A história desenvolve-se, pois, entre os 45 anos anteriores e os 45 anos posteriores, sendo protagonizada por duas personagens principais: “um pai que percorre todo o tempo anterior ao 25 de Abril e uma descendente daquele pai, que vai percorrer os 45 anos posteriores”.
Na madrugada de 25 de Abril de 1974 nasce a por muitos esperada filha de Maria Antónia e João Aurélio. Começa a tomar forma a revolução, nas movimentações das tropas pelas ruas de Lisboa e Porto. Haverá um antes e um depois deste dia em que uma criança nasce e Portugal renasce de um longo período de ditadura.
No entanto, a desejada revolução e vinda de uma filha perdem todo o significado para João Aurélio no momento em que se cumprem, devido à morte da mulher ocorrida durante o parto.
A filha Catarina é acolhida e criada pelos tios Rosarinho e António Manuel, a irmã de João e o marido. Cresce longe do pai, enquanto o país dá os primeiros passos numa nova existência democrática. João Aurélio, antigo militante comunista, sonhador e utópico, mergulha no isolamento e na loucura, na obsessão do passado e da morte.
Catarina vai procurando descobrir-se e afirmar-se na sua identidade própria, enquanto a jovem democracia do país se desenvolve, libertando-se dos seus atavismos históricos. Quando diz “eu sou filha da revolução” tem muito a ver com a procura de identidade do próprio país no pós-25 de Abril. Esta ideia é muito colocada como questionamento em Catarina, a dúvida em saber o que verdadeiramente a marca: se 25 de Abril é a data da revolução ou do seu nascimento. Uma angústia que se traduz na inevitabilidade de ter nascido da revolução e na vontade em se autonomizar dela para ser o que é.

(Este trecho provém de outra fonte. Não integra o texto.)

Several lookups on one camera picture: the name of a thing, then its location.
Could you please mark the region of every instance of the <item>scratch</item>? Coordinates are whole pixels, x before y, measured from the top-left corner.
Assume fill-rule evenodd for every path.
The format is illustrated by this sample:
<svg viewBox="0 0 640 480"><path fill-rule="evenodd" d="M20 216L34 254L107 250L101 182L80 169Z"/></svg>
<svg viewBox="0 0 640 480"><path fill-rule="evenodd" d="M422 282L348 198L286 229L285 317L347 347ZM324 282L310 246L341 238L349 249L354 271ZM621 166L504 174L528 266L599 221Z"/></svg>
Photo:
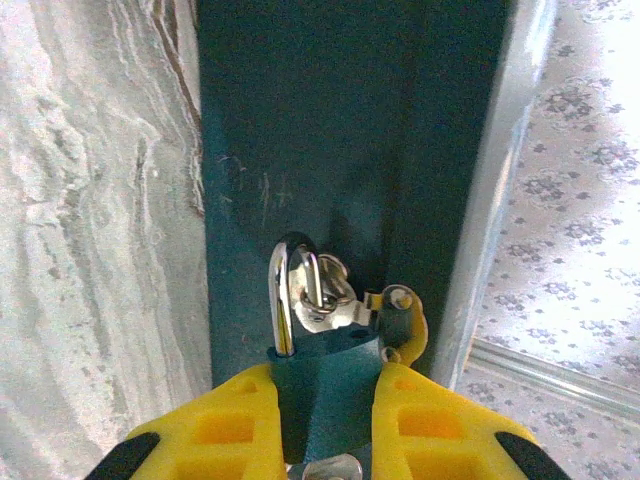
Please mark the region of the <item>scratch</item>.
<svg viewBox="0 0 640 480"><path fill-rule="evenodd" d="M241 192L244 189L244 175L243 173L247 171L247 167L245 167L244 165L242 165L242 162L240 161L240 159L238 157L236 157L235 155L230 156L230 155L218 155L216 157L216 161L219 165L222 165L222 162L224 162L225 160L231 160L232 165L235 166L238 169L238 191Z"/></svg>
<svg viewBox="0 0 640 480"><path fill-rule="evenodd" d="M260 193L260 201L262 202L262 228L267 224L267 212L269 210L269 174L264 172L262 174L263 181L260 182L262 192Z"/></svg>
<svg viewBox="0 0 640 480"><path fill-rule="evenodd" d="M287 192L287 173L282 174L282 188L280 191L276 193L276 197L278 197L278 208L284 208L287 204L288 200L293 200L293 195L290 192Z"/></svg>

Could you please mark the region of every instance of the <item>marble wall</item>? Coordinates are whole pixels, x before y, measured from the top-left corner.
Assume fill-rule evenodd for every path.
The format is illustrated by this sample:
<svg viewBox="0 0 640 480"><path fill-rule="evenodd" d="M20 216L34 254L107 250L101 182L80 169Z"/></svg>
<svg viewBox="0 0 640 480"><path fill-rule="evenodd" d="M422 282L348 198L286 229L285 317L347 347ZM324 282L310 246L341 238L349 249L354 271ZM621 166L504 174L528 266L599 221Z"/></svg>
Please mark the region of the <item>marble wall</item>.
<svg viewBox="0 0 640 480"><path fill-rule="evenodd" d="M0 477L210 386L195 8L0 2Z"/></svg>

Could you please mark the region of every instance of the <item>padlock shackle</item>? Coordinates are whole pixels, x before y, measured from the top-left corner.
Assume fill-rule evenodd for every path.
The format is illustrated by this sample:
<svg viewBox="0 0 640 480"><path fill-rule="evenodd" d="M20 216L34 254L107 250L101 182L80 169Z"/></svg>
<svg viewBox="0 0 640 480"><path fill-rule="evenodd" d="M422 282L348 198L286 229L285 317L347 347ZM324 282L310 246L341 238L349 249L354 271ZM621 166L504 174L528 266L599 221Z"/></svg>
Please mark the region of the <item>padlock shackle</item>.
<svg viewBox="0 0 640 480"><path fill-rule="evenodd" d="M290 232L282 237L273 249L269 262L269 301L271 323L276 353L290 357L295 353L293 344L293 310L289 291L289 268L291 258L298 252L307 278L306 300L322 308L322 285L316 246L300 232Z"/></svg>

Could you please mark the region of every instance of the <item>yellow rubber grip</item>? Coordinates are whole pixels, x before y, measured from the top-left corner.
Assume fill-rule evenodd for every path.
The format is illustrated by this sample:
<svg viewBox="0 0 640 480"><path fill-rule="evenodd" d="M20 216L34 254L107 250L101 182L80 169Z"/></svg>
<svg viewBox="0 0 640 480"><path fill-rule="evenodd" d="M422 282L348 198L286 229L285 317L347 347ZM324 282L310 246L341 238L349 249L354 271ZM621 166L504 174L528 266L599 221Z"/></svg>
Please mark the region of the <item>yellow rubber grip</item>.
<svg viewBox="0 0 640 480"><path fill-rule="evenodd" d="M405 365L387 363L373 405L373 479L526 480L496 432L535 443L514 421Z"/></svg>
<svg viewBox="0 0 640 480"><path fill-rule="evenodd" d="M287 480L268 365L245 370L128 438L145 432L158 433L160 442L132 480Z"/></svg>

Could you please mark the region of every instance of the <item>patterned tile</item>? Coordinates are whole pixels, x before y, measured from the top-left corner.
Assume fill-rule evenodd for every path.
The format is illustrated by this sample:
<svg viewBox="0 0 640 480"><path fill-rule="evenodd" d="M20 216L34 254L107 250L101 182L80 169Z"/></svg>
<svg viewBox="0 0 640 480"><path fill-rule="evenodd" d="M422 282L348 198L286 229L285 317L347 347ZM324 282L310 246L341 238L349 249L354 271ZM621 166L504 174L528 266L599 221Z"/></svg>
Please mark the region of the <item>patterned tile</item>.
<svg viewBox="0 0 640 480"><path fill-rule="evenodd" d="M458 393L529 428L574 479L640 478L640 426L471 364Z"/></svg>
<svg viewBox="0 0 640 480"><path fill-rule="evenodd" d="M560 2L476 332L638 391L639 12Z"/></svg>

A necessidade de Catarina se autonomizar da revolução e do passado é explorada pelo escritor também através do nome da personagem, que, apesar do respeito pela memória de Catarina Eufémia, quer outro nome, porque é outra pessoa, “quer ser autora e protagonista por vontade própria da sua marca e não porque lhe é imposta ou porque vem de trás”.

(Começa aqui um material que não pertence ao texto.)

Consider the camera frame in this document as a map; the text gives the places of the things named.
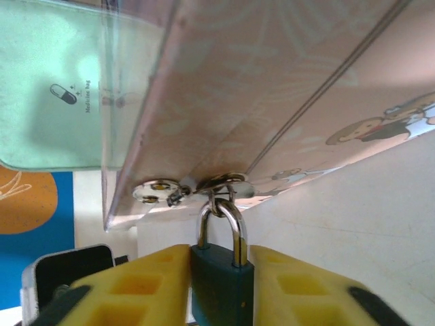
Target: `blue background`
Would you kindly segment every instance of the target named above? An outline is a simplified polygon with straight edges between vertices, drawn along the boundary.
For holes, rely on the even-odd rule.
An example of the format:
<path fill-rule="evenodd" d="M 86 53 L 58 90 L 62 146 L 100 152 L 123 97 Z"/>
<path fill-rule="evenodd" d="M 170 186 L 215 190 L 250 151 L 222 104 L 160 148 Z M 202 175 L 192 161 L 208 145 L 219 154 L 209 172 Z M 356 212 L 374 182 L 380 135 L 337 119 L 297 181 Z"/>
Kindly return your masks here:
<path fill-rule="evenodd" d="M 74 248 L 73 174 L 52 173 L 58 191 L 53 217 L 21 234 L 0 235 L 0 310 L 20 305 L 22 271 L 48 253 Z"/>

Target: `white surface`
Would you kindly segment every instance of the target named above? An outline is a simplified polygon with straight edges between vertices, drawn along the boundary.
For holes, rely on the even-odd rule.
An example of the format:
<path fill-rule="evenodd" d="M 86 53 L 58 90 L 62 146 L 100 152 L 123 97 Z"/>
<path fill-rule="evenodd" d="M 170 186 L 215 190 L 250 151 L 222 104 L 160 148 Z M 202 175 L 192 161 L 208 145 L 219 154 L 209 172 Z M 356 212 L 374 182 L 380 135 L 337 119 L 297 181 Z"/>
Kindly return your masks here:
<path fill-rule="evenodd" d="M 86 171 L 73 174 L 75 247 L 106 244 L 114 257 L 128 255 L 137 258 L 136 228 L 127 232 L 106 233 L 103 229 L 101 172 Z"/>
<path fill-rule="evenodd" d="M 0 310 L 1 326 L 14 326 L 21 318 L 21 307 Z"/>
<path fill-rule="evenodd" d="M 434 165 L 435 132 L 295 187 L 244 212 L 249 244 L 359 280 L 412 325 L 433 325 Z M 194 219 L 153 220 L 137 226 L 140 256 L 196 241 Z M 225 219 L 210 237 L 230 246 Z"/>

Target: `metal shackle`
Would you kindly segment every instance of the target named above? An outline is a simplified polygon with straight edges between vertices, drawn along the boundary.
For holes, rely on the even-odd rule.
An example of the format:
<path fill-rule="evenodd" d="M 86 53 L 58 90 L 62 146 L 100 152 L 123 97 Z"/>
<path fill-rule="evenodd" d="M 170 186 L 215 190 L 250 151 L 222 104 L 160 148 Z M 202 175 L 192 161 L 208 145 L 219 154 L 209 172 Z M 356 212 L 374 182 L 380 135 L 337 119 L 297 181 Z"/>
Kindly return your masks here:
<path fill-rule="evenodd" d="M 230 222 L 232 230 L 233 252 L 235 267 L 241 267 L 247 263 L 247 236 L 245 222 L 238 208 L 229 200 L 223 198 L 215 198 L 215 206 Z M 198 248 L 207 248 L 207 227 L 209 217 L 212 214 L 212 204 L 206 203 L 199 214 L 199 237 Z"/>

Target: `pill icon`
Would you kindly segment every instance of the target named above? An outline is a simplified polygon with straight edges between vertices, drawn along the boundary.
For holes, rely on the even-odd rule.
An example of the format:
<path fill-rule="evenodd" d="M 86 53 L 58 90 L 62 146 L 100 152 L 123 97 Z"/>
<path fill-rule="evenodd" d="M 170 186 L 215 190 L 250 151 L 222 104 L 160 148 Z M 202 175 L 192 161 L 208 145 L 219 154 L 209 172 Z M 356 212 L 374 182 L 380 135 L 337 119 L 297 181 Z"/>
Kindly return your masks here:
<path fill-rule="evenodd" d="M 68 90 L 64 89 L 62 86 L 58 84 L 52 84 L 50 86 L 51 93 L 60 98 L 62 101 L 68 104 L 75 104 L 77 102 L 77 97 L 74 94 L 68 92 Z"/>

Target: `teal padlock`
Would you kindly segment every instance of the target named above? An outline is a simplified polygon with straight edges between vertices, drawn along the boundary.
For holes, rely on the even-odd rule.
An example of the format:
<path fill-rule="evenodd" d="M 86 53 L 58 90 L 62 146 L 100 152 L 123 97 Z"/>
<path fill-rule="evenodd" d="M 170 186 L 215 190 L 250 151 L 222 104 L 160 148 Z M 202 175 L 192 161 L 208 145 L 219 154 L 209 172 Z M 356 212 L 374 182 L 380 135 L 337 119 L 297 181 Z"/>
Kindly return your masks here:
<path fill-rule="evenodd" d="M 247 260 L 245 224 L 237 207 L 214 198 L 215 209 L 230 222 L 233 251 L 208 243 L 212 205 L 200 213 L 198 244 L 190 249 L 192 314 L 200 326 L 252 326 L 254 265 Z"/>

Cada uma das duas personagens principais narra a sua própria história, mas também é narrada de fora, por um narrador não participante, que é o autor. Álvaro Laborinho Lúcio introduz uma nota que faz a distinção entre o antes e o pós-25 de Abril: João Aurélio, enquanto narrador, é-o linearmente, conta a sua história, enquanto Catarina narradora, é-o sempre em diálogo com o autor, porque é “uma personagem que vem da revolução, é uma personagem em construção, enquanto João Aurélio, que está antes da revolução, é uma personagem construída”.
O romance não é neutro em termos políticos e ideológicos, “porque é uma aposta naquilo que verdadeiramente nos deve conduzir ao triunfo das ideias de Abril”. O que ainda está por fazer ou o que está mal em função do que seria o triunfo dessas ideias.
O título do livro está relacionado com a música “Grândola Vila Morena”, mas vai mais longe pelo significado que tem na história (as sombras de uma azinheira são importantes na vida do protagonista) e na simbologia que as sombras têm ainda hoje na realidade portuguesa. As “zonas ainda sombrias que têm de ser trabalhadas por cada um de nós enquanto cidadãos activos e responsáveis pela condução dos destinos do próprio país”.
“Mais do que um retrato, é um filme”, sugere o autor, que chega mesmo a fazer um intervalo a meio, para distanciar leitores e personagens e voltar a lembrar que a narrativa segue todas as regras de um “romance puro e duro, que mete paixões, amor e morte”, tudo o que precisa acontecer para as pessoas se entusiasmarem com a história.